Industry Tackles Incorrect TV Advice on Eating Fish

Marketing Food safety & handling +2 more

US - The seafood industry has joined a growing chorus of critics taking a television doctor to task for questionable advice about consuming fish, nutrition and mercury.

The National Fisheries Institute (NFI) is publicly challenging Dr Mehmet Oz, host of the 'Dr Oz Show', to correct a number of errors and distortions that he made concerning fish, nutrition and mercury on a recent episode of his show.

Earlier this year, NFI sent several letters to Dr Oz pointing out, among others, the following errors contained in a programme that was televised nationally on 26 January 2010 and is scheduled to be re-run nationwide last night (3 June).

Firstly, Dr Oz told his viewers that mercury in fish was a concern for the general population, an assertion that is clearly contradicted by the advice of the US Food and Drug Administration (FDA) that says, "for most people, the risk from mercury by eating fish and shellfish is not a health concern."

Second, Dr Oz also incorrectly asserted that the methyl mercury found in seafood enters the food chain because of man-made pollution, when in fact those trace amounts are primarily from sources like underwater volcanic activity. A scientific fact recently buttressed by two rulings in the California courts that found that the vast majority of mercury in seafood was 'naturally occurring'.

And third, Dr Oz also interviewed activist Dr Jane Hightower about her mercury-focused practice and her pet diagnosis of 'fish fog', but nowhere did he mention that there have been no cases of mercury poisoning, as the result of the normal consumption of commercial seafood., found in peer-reviewed medical journals in the US.

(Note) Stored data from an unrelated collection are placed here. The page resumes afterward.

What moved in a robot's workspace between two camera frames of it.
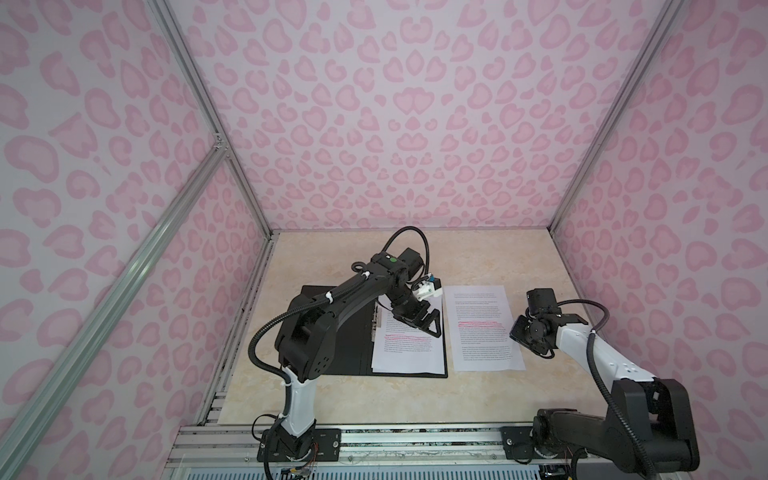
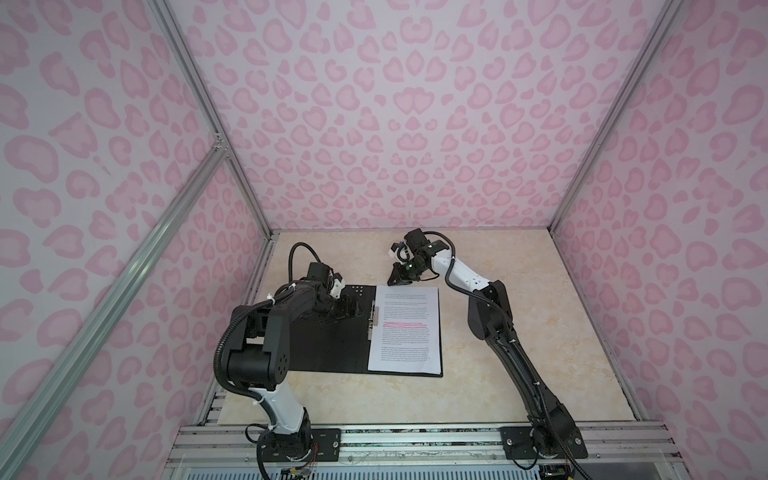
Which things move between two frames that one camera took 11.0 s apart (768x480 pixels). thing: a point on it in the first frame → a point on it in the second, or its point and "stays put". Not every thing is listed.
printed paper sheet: x=481 y=328 → x=406 y=339
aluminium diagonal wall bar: x=27 y=412 stays put
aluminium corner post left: x=207 y=103 stays put
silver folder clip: x=376 y=321 stays put
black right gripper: x=515 y=333 → x=401 y=278
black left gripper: x=415 y=318 → x=345 y=313
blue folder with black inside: x=353 y=348 stays put

Despite repeatedly bringing this to his attention, Dr Oz refused to substantively answer NFI's questions and instead responded with a letter from the programme's attorney. When NFI learned of ZoCo Production's intention to re-run the programme, it sent yet another letter to which the company has yet to respond.

NFI joins a growing chorus of critics who are finding fault with many of the doctor's methods. An April 2010 profile in the New York Times Magazine observed that the pressures of producing a daily television show had led Dr Oz to dispense 'a chaotic bazaar of advice, not all of it equally reliable and important'. Another article that appeared that same month in the Chicago Tribune concluded that, 'Oz's ventures also offer advice unsupported by science'.